Although CT scans were not performed, as the owners did not consent, it is the authors’ opinion that performing advanced diagnostic tests may be useful in order to better establish the margins of the lesion and the degree of the infiltration: however, in all 33 cases described in the article (with the exception of case 26, which we already knew had metastases), surgery was 100% resolutive and the margins decided on the basis of the preoperative and intraoperative diagnostics were sufficient. In reality, among 44 cases described in the articles mentioned, only 12 cases underwent preoperative CT (1 case of [
19] and 11 of the 21 cases described by [
7]).
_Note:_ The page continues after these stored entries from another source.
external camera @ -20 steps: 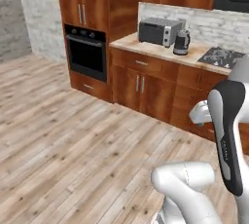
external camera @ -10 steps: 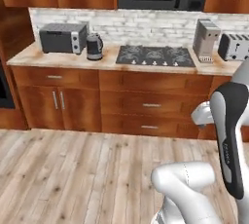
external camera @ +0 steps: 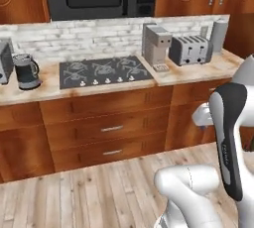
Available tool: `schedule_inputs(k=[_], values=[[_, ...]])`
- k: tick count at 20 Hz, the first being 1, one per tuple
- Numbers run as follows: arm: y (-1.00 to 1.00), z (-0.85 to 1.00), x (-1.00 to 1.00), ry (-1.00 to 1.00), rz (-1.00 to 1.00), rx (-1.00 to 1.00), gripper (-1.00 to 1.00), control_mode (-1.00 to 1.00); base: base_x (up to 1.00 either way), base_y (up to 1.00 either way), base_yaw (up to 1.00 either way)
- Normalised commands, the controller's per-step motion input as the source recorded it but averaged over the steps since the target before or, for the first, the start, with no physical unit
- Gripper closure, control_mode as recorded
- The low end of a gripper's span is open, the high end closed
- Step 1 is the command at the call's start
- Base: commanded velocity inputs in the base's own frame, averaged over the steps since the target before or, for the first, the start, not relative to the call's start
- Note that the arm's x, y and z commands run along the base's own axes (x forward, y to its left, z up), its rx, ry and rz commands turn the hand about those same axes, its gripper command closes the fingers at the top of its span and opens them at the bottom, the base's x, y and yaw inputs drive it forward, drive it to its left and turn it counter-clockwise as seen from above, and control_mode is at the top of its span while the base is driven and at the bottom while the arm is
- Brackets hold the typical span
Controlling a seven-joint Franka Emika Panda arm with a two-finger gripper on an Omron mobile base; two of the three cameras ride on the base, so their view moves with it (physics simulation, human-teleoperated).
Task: Navigate to the coffee machine.
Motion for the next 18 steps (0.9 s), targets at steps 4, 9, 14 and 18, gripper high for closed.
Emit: schedule_inputs(k=[4, 9, 14, 18], values=[[0.0, 0.0, 0.0, 0.0, 0.0, 0.0, -1.0, 1.0, 0.97, -0.63, -0.4], [0.0, 0.0, 0.0, 0.0, 0.0, 0.0, -1.0, 1.0, 1.0, -0.91, 0.04], [0.0, 0.0, 0.0, 0.0, 0.0, 0.0, -1.0, 1.0, 1.0, -0.39, 0.29], [0.0, 0.0, 0.0, 0.0, 0.0, 0.0, -1.0, 1.0, 1.0, 0.07, 0.33]])
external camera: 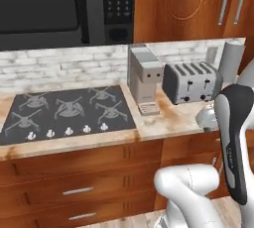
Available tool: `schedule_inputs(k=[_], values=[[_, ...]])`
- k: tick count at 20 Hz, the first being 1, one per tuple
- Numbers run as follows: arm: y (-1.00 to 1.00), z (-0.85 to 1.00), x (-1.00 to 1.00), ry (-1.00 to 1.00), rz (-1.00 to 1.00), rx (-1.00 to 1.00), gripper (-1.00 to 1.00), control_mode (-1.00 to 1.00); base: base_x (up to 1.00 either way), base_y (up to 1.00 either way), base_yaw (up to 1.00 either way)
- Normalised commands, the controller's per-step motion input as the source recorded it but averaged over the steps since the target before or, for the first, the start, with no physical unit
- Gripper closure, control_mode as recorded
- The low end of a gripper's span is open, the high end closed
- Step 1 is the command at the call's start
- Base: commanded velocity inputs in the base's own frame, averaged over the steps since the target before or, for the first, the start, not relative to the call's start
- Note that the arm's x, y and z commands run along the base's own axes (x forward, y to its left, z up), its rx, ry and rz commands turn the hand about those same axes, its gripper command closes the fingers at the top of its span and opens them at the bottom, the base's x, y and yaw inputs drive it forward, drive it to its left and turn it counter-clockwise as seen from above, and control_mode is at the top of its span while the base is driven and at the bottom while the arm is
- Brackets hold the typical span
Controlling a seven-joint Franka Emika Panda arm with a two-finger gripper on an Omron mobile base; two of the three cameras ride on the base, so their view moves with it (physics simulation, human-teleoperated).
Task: Navigate to the coffee machine.
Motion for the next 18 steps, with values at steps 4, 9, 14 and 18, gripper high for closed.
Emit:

Furthermore, Igna et al. [
14] in 2016 did not use CT or MRI in the preoperative and underlined that “postoperative examination of the resected tumor confirmed that it had been totally excised”, which is comparable to what we claim.
It is our opinion that having five different available techniques to approach vaginal neoplasms depending on their size, location and nature is useful in order to perform the best surgery according to the patient characteristics, technique invasiveness and whether it is palliative or not, as sometimes we had to improve only the quality of life, so it may be appropriate to choose a technique rather than another less invasive and destructive one.
Moreover, in our opinion and experience, the possibility to perform an urethrostomy at the vestibular level instead of percutaneous urethrostomy presented several advantages in order to protect the urinary tract from infections or trauma. Finally, nowadays even in veterinary field, the importance of aesthetic factors must be considered, for example, when we leave the vulva.
The main limitation of our study is related to the kind of surgical techniques described, which are rarely needed and performed in practice. Therefore, due to the number of patients, it was not possible to perform an adequate statistical analysis or identify particular predispositions within the study population.
Another limitation is represented by the difficulty to compare our data with those previously published, as the literature reports little information and an ambiguous description of these surgical techniques.